I think I can help. I just made a small neck knife from the stuff, and its pretty cool. First off probably some 95% of NiTinol is used for its shape memory properties not its hardness or wear properties, so most of the literature is written about that. The SM-100 is essentially a PM 60NiTinol which meanes 60 wt% Ni, and 40 wt% Ti. 60NiTinol can exhibit shape memory capability, and very high hardness, just not at the same time. The heat treatment required to obtain these properties is different, so say goodbye to a super hard supperelastic knife. I think this might be where the confusion with the low youngs modulus comes from; I think the youngs modulus is reported for the unhardened state, because that is what 95% of people use.

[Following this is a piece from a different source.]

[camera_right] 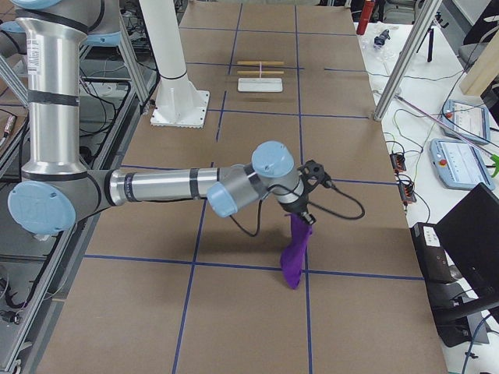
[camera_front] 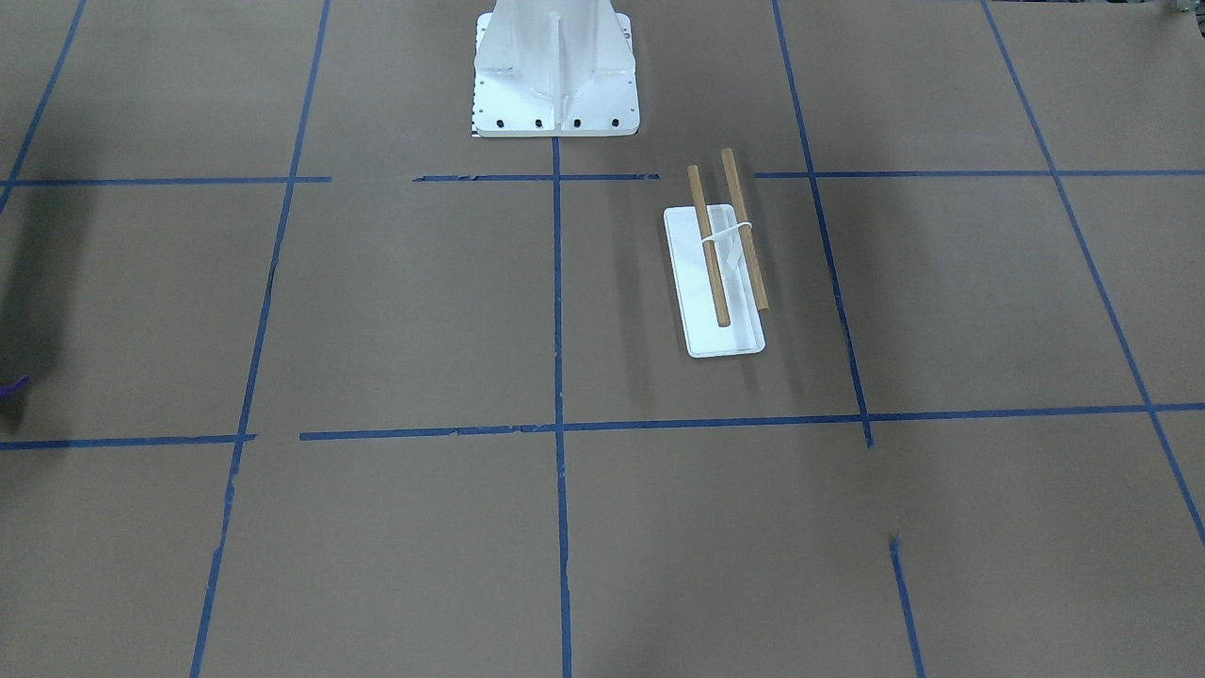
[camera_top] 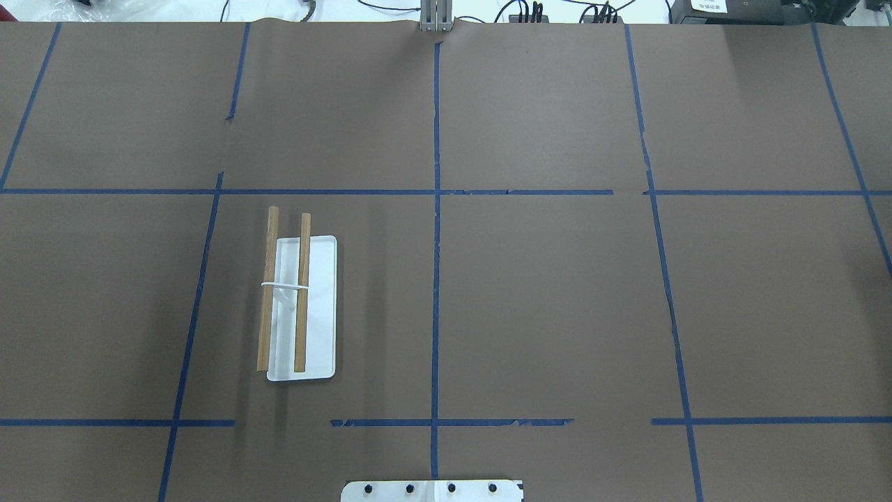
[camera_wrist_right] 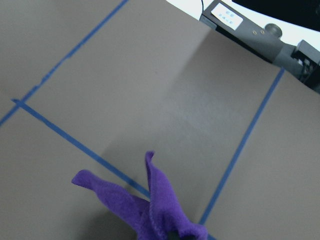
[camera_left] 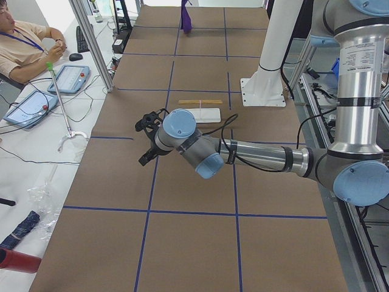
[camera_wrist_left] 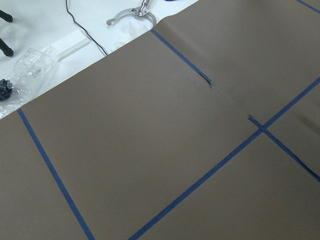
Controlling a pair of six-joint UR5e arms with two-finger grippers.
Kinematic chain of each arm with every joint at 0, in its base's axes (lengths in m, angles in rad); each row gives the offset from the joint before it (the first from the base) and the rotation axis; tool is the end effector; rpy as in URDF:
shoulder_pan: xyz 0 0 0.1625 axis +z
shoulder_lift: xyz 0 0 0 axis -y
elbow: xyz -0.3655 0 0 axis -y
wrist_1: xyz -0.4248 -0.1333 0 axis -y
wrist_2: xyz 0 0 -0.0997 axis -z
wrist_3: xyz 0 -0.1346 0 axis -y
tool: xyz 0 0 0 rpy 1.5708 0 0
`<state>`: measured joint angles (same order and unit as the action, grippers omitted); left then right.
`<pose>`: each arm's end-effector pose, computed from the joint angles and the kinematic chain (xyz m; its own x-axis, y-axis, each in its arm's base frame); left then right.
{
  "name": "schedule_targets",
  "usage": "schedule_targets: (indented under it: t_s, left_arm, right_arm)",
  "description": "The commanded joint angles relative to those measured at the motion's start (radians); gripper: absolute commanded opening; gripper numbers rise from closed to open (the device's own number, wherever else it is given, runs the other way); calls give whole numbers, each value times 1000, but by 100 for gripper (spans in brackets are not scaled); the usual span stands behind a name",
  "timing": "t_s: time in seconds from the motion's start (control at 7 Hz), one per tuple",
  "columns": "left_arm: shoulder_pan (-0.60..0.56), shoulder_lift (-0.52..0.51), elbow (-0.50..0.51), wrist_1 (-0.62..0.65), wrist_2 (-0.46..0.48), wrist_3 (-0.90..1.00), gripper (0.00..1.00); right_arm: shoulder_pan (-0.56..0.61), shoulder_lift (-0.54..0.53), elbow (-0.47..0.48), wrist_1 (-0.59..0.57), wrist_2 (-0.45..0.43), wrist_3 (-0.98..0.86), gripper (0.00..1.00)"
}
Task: Hang towel on rack
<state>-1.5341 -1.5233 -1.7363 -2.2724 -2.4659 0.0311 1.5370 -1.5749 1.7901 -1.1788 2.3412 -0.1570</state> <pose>-0.0087 -0.5347 0.4622 0.6030 0.6138 -0.5096 -0.0438 0.6633 0.7471 0.0209 -0.5515 0.4597 0.6908 -0.5445 0.4757 0.1374 0.7448 0.6530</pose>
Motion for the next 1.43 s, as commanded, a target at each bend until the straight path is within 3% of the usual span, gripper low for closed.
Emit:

The heat treatment for SM-100 is 1800 F for 30 min and a oil quench. I was able to obtain 59 HRc, but I quenched in the foil packet, and might have been a tad slow. Next time I will still leave the blade in the foil packet, but I will quench in water. The hardening mechanism for this material is the precipitation of TiNi3. While I have no data on edge retention, this makes me think that it is fairly favorable because it is hard, and full of very hard TiNi3 particles
As others have stated this material is absolutely corrosion proof. The only thing that will touch it is Hydrflouric acid. For a small neck knife that I plan on never taking off this is a must. Also it is slightly lighter than steel, another plus for a neck knife. Additionally NiTiNol will anodize somewhat. Some people are getting some awesome oxide patterns out of heat treat.